Reproducibility Index

Notice: The reproducibility variables underlying each score are classified using an automated LLM-based pipeline, validated against a manually labeled dataset. LLM-based classification introduces uncertainty and potential bias; scores should be interpreted as estimates. Full accuracy metrics and methodology are described in Coakley et alK. L. Coakley, T. Snelleman, H. Hoos, and O. E. Gundersen, "The embrace of open science: An analysis of a decade of AI research and 56 800 conference papers," Under Review, 2026..

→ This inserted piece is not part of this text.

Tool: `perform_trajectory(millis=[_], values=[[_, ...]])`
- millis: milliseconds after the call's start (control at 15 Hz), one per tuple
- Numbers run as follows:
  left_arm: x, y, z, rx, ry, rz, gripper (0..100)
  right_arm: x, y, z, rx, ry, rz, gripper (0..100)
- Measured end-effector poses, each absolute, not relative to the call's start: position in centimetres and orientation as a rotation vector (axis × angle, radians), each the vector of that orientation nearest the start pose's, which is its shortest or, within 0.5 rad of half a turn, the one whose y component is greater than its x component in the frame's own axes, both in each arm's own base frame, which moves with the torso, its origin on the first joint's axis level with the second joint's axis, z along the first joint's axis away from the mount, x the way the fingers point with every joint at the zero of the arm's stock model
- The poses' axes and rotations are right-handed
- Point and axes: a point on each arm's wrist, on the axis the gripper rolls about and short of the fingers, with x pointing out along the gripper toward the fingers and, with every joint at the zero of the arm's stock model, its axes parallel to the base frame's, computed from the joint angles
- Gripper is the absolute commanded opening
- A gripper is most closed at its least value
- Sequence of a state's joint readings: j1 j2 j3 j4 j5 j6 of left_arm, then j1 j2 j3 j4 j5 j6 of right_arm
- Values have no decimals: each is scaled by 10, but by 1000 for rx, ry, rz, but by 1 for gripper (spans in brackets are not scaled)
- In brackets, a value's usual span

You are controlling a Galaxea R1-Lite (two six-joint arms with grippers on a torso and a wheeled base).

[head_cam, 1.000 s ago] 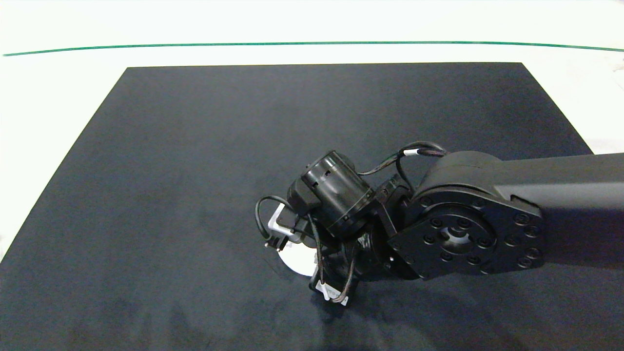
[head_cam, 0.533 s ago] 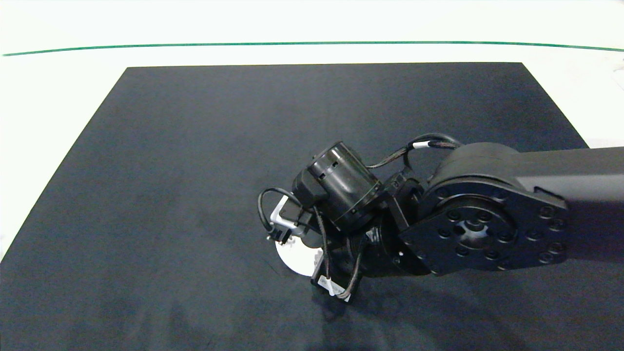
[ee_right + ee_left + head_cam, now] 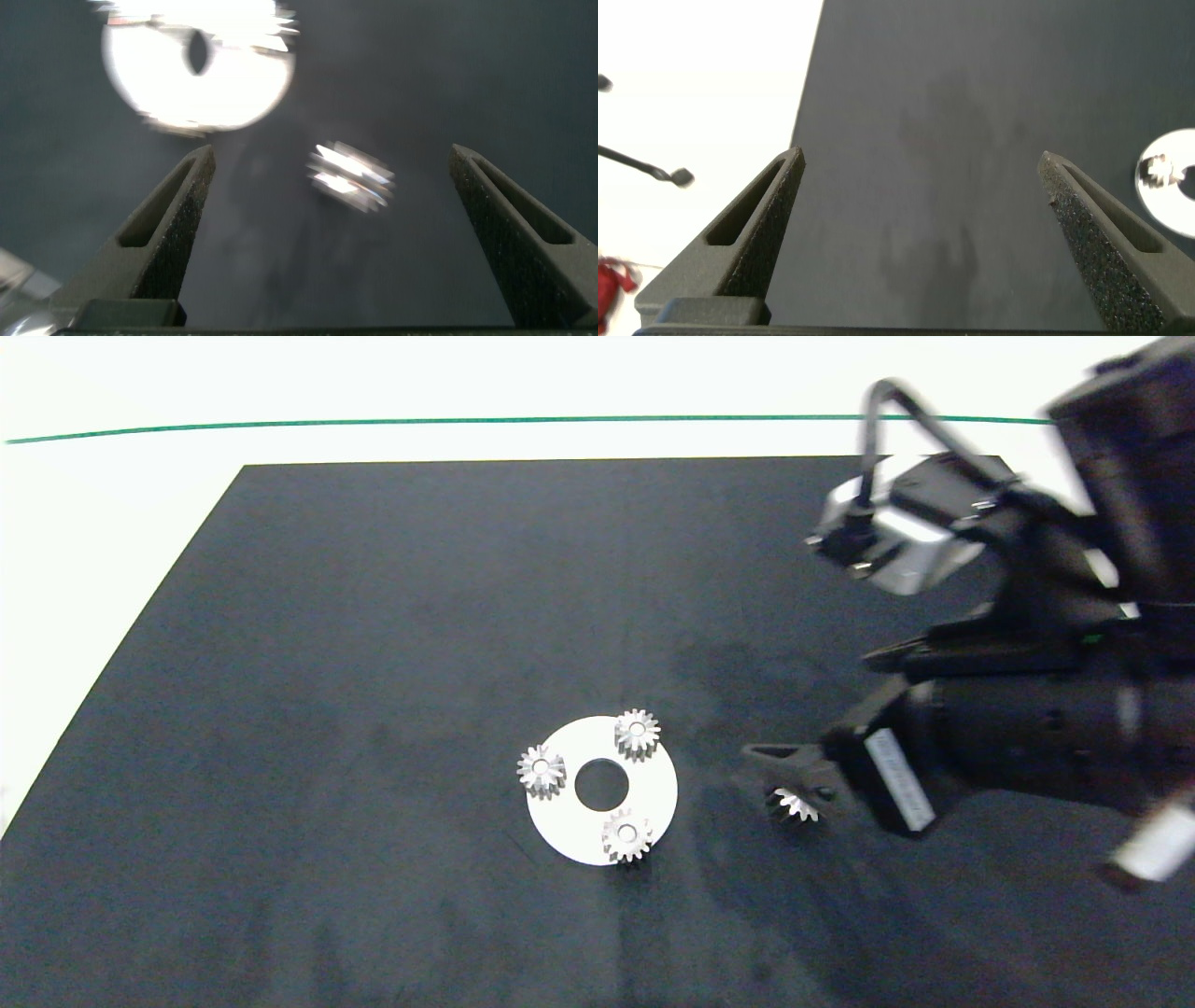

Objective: Remove an incorrectly installed larger gear and replace it with the correct smaller gear

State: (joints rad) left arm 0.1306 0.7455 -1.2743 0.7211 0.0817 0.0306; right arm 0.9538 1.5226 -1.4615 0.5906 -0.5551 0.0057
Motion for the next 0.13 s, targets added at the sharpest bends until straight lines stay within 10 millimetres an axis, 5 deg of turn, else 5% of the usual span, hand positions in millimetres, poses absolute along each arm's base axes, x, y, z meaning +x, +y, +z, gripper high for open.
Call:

When One Moment Isn't Enough: Multi-Moment Retrieval with Cross-Moment Interactions

Authors: Zhuo Cao, Heming Du, Bingqing Zhang, Xin Yu, Xue Li, Sen Wang

NeurIPS 2025 | Venue PDF | LLM Run Details

Reproducibility Variable	Result	LLM Response
Research Type	Experimental	We introduce a high-quality datasets called QVHighlights Multi-Moment Dataset (QV-M2), along with new evaluation metrics tailored for multi-moment retrieval (MMR). ... We retrain and evaluate 6 existing MR methods on QV-M2 and QVHighlights under both SMR and MMR settings. Results show that QV-M2 serves as an effective benchmark for training and evaluating MMR models, while Flash MMR provides a strong baseline. Specifically, on QV-M2, it achieves improvements over prior SOTA method by 3.00% on G-m AP, 2.70% on m AP@3+tgt, and 2.56% on m R@3.
Researcher Affiliation	Academia	Zhuo Cao1 , Heming Du1 , Bingqing Zhang1, Xin Yu1, Xue Li1 , Sen Wang1 1 The University of Queensland, Australia EMAIL EMAIL, EMAIL
Pseudocode	No	The paper describes the Flash MMR framework and its components using textual descriptions, mathematical equations, and a detailed architecture diagram (Figure 3). However, it does not include a specific section or figure explicitly labeled "Pseudocode" or "Algorithm," nor does it present structured steps in a code-like format.
Open Source Code	Yes	Code is released at https://github.com/Zhuo-Cao/QV-M2.
Open Datasets	Yes	We introduce QV-M2 (QVHighlights [12] Multi Moment Dataset), an enhanced dataset based on QVHighlights. ... QV-M2 explicitly accounts for queries with multiple relevant moments, making it the first fully human-annotated dataset dedicated to MMR benchmarking. ... We include the dataset annotations in the supplementary material to support reproduction of our results.
Dataset Splits	No	The paper mentions "QV-M2 training" and "QV-M2 test set" in Table 3, and "QVHighlights validation set" in Table 2 and 4. It also states "SMR verification experiments on QVHighlights are conducted on the validation set due to the unavailability of test set annotations." While these indicate the use of splits, specific details such as exact percentages, sample counts for each split, or detailed splitting methodology are not explicitly provided in the main text.
Hardware Specification	Yes	All experiments are conducted on a single RTX 4090 GPU.
Software Dependencies	No	The paper mentions using Adam W as an optimizer and referring to Slow Fast [4] and CLIP [26] as encoders, but it does not provide specific version numbers for software dependencies such as programming languages, libraries, or frameworks (e.g., Python version, PyTorch version).
Experiment Setup	Yes	The post-verification loss terms LPV and Lrepr are weighted at 9 and 7. We use Adam W as the optimizer and set the NMS threshold to 0.7 during inference.